Y, ¿por qué Jesús, levantó un poco el velo de su divinidad?: estos pequeños discípulos, necesitaban fortalecerse con esta gloria porque lo que iban a vivir, un tiempo después, les resultaría escandaloso e inadmisible en su Maestro que, también era su Dios. Los episodios de la Pasión y Muerte en cruz, era otra “gran Luz” que, los dejaría, casi cegado su entendimiento y su razón: “¡No, no puede ser!”, que le dijo Pedro a Jesús, cuando le habló algo de su próxima Pasión. 

La fe, para ser verdadera, la que Dios nos pide, ha de ponerse a prueba. Y de esta prueba, no se libera ninguno de los siervos de Dios. Lo vemos claramente, hasta en el Antiguo Testamento, con los elegidos de Dios: Abraham, Isaac, Jacob, Moisés, y muchos más.
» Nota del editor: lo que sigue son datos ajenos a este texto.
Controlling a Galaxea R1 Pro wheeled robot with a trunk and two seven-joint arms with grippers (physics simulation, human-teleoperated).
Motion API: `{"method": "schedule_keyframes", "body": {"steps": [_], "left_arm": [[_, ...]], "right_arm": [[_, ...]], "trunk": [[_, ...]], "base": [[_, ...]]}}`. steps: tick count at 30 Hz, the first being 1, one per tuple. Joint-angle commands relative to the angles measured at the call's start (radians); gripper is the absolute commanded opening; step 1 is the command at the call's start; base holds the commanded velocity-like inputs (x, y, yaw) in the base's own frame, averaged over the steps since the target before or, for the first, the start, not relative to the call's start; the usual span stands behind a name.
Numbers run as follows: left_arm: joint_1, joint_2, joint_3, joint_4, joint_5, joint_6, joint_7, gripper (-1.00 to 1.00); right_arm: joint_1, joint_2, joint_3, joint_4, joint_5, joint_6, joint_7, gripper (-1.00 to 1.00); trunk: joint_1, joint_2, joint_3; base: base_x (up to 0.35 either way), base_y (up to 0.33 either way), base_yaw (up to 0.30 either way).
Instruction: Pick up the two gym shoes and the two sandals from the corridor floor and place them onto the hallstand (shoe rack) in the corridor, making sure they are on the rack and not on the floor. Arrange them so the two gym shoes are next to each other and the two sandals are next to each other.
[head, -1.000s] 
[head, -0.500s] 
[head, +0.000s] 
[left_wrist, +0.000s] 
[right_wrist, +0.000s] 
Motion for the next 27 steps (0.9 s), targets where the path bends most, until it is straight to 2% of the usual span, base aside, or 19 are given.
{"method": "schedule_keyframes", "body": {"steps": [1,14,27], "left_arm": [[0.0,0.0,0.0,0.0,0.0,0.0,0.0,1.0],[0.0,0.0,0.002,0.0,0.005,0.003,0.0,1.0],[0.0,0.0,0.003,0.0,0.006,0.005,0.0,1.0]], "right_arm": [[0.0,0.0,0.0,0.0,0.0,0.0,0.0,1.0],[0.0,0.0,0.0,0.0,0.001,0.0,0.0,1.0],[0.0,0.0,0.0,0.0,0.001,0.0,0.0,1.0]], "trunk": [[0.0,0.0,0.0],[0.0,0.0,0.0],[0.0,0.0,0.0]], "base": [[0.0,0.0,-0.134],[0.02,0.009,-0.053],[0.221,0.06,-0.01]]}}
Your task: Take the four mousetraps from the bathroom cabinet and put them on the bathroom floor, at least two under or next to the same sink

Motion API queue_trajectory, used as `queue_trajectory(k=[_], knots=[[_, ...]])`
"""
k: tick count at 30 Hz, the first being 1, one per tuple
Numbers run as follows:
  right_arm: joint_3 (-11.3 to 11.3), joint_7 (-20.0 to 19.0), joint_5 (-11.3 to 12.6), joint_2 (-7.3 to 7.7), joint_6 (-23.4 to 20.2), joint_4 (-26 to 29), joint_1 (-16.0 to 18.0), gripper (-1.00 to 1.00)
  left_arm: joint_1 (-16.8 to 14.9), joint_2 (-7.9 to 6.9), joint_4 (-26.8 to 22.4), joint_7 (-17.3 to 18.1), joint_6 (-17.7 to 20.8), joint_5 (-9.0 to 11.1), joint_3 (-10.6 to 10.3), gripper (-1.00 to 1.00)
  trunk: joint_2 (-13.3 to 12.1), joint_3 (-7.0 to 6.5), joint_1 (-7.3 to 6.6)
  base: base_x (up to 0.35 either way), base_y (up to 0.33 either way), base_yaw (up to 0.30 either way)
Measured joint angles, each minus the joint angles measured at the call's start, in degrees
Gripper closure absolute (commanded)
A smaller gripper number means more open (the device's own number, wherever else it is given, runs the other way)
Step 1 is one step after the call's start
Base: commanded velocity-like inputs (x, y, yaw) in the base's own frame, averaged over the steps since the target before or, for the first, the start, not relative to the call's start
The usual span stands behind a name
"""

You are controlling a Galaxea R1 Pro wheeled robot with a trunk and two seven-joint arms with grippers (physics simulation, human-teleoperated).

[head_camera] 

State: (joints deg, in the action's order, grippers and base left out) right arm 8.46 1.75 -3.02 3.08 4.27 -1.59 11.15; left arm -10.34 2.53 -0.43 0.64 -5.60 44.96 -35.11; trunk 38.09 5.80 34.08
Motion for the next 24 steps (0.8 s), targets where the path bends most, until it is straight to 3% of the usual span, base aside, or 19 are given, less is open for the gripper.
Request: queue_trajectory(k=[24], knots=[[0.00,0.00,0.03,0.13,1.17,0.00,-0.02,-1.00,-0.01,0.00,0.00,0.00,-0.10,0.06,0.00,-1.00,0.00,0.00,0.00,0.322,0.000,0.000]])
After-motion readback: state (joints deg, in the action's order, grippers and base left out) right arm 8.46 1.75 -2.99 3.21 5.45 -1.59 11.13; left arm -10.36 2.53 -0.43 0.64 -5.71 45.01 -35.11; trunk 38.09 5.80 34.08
Y es que, la única escala para llegar a Dios es la fe y una confianza que, no zozobra ante la prueba de sentir que, nos quedamos sin apoyaturas en las cosas y en los hombres. ¡Y a veces, de los más cercanos, más abandonados! Así, lo hizo Jesús y así lo harán todos sus seguidores, aquellos que Él se ha elegido.

Pero, este duro trago, no es a secas, porque el Espíritu Santo está a nuestro lado infundiéndonos su Amor, el mismo amor de Cristo que le llevó a la Cruz para salvarnos de Satanás, del pecado y de la muerte. Jesús, nos prometió: “seréis mis testigos, hasta los confines del mundo”. Y Él, tiene fuerza para sostener mil mundos.

¡Señor, envuélveme con tu gracia y todo será posible en mí! ¡Quiero manifestar al mundo que, Tú, eres el Hijo de Dios y que, con tu Amor, hasta la muerte en Cruz, ¡me has salvado y redimido! ¡Hazlo Tú Señor en mí! ¡Amén! ¡Amen!